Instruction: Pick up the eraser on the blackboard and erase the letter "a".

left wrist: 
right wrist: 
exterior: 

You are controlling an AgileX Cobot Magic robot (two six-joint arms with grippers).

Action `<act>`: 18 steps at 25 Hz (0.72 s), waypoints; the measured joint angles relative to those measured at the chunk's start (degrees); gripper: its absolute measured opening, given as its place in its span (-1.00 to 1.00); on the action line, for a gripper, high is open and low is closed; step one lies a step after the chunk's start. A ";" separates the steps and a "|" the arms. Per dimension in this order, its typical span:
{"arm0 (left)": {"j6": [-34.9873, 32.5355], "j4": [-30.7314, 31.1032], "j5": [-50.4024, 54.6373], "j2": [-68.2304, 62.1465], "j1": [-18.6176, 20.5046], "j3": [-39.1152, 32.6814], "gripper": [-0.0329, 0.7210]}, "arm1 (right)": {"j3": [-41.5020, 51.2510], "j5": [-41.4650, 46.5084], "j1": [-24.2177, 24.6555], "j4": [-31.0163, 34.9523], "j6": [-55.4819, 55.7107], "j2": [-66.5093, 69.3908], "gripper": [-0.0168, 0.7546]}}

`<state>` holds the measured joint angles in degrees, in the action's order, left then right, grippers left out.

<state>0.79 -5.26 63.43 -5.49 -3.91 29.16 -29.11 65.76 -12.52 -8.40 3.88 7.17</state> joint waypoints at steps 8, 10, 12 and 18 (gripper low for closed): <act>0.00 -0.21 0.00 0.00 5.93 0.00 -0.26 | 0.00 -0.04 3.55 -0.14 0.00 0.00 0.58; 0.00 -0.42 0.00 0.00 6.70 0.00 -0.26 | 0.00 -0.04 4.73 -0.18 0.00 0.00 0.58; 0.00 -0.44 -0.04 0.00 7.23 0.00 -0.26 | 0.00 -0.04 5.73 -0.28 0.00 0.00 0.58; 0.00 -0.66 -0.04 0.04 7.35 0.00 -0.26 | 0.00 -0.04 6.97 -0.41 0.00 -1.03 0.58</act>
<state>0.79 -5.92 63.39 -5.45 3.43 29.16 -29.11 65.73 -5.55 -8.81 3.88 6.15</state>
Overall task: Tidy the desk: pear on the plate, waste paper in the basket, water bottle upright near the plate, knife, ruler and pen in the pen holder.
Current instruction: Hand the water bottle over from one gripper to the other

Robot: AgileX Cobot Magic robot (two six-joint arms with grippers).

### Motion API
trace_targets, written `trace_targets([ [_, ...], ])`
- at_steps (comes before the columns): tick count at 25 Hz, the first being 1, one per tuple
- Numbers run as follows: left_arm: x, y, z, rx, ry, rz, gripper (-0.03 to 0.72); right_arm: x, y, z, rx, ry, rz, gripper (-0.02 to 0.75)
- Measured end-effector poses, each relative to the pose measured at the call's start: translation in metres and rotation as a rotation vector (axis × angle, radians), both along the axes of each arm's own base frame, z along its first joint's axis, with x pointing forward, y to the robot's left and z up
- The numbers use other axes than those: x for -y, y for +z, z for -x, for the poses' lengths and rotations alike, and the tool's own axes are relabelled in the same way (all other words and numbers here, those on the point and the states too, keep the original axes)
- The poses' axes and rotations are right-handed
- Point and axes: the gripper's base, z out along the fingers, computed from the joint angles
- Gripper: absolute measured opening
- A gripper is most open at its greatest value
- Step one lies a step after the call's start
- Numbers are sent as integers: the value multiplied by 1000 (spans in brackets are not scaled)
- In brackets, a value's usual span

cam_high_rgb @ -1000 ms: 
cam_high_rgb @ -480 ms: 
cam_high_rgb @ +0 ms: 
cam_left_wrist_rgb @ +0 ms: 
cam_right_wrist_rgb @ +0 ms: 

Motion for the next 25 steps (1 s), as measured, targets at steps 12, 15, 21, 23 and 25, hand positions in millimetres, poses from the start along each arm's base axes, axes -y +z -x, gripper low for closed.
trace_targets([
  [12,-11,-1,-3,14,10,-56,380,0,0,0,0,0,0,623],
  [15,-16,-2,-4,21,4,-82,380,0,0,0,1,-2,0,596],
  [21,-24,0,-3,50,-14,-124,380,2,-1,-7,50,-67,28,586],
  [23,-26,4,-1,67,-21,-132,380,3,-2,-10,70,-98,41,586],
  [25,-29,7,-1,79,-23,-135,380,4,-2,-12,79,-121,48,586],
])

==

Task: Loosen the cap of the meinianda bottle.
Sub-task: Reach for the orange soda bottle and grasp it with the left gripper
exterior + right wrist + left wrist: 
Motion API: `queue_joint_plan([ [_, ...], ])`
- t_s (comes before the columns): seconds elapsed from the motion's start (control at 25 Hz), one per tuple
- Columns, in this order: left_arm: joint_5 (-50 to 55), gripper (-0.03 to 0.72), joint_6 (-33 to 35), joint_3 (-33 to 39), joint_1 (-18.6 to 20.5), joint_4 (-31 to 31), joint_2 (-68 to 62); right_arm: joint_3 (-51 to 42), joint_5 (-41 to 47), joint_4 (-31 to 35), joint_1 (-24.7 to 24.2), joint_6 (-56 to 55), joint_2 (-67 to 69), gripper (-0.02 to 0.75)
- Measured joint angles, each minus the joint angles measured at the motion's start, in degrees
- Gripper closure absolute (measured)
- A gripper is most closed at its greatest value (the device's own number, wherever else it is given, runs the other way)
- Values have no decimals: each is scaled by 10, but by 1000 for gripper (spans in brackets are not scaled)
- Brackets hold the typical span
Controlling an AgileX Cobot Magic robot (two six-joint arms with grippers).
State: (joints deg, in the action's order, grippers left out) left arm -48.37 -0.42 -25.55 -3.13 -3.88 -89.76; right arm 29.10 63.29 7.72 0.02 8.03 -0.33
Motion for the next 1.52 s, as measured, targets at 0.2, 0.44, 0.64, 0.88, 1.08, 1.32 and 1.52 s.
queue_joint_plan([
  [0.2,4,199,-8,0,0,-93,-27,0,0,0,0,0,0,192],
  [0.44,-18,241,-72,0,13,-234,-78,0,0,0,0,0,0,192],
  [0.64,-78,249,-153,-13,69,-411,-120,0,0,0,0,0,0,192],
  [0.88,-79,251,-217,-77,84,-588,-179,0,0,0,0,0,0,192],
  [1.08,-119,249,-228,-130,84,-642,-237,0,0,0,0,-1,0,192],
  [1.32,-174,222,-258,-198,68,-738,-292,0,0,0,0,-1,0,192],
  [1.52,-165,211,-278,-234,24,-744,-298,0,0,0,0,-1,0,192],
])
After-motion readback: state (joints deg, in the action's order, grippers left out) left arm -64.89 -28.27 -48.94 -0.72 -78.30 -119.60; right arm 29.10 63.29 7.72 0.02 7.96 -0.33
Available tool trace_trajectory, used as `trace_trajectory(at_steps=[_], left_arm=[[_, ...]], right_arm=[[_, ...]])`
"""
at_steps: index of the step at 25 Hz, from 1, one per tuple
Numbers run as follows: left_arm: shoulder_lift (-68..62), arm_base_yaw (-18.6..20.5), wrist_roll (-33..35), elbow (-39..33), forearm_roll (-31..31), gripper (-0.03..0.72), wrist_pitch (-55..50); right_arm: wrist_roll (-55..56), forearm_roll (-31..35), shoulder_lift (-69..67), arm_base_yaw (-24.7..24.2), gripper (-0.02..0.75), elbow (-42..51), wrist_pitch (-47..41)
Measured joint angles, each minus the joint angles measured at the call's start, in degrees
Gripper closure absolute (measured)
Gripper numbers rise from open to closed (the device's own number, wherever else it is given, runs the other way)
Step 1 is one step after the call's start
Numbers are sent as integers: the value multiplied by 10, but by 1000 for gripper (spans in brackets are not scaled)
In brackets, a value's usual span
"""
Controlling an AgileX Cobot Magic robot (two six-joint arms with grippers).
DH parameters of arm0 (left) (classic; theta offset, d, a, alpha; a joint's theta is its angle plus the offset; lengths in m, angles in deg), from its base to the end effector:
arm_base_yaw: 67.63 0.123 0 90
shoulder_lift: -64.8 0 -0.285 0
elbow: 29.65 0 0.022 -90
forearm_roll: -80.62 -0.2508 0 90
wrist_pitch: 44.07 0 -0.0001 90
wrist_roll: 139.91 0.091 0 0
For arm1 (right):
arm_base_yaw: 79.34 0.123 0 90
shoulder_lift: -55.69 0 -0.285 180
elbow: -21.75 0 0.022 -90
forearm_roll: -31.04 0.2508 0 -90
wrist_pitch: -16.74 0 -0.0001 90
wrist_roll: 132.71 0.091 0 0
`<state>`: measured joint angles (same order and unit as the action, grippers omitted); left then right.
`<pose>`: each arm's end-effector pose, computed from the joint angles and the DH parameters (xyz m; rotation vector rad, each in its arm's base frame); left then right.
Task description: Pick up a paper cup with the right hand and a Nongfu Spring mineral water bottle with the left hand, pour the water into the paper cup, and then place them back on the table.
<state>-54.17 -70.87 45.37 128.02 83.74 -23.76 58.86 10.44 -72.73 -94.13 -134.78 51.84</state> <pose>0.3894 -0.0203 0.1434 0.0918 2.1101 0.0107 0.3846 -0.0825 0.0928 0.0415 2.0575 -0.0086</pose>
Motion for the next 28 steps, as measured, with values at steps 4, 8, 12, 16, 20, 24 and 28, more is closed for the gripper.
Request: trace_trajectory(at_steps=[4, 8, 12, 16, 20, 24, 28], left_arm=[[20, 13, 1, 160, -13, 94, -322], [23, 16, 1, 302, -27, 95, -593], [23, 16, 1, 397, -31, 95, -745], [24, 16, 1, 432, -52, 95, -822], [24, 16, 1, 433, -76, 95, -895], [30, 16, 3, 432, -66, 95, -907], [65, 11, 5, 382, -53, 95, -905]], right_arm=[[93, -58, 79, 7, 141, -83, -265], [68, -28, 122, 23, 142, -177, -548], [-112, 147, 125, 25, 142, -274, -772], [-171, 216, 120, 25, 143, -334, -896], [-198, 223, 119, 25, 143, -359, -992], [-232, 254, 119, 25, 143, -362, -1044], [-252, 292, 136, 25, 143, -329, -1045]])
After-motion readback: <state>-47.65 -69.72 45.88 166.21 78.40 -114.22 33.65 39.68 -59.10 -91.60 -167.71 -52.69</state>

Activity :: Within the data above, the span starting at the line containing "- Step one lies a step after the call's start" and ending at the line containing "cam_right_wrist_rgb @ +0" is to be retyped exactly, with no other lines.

Exercise response ::
- Step one lies a step after the call's start
- Numbers are sent as integers: the value multiplied by 1000 (spans in brackets are not scaled)
- In brackets, a value's usual span

cam_high_rgb @ -1000 ms: 
cam_high_rgb @ -480 ms: 
cam_high_rgb @ +0 ms: 
cam_left_wrist_rgb @ +0 ms: 
cam_right_wrist_rgb @ +0 ms: 

This is the complete answer.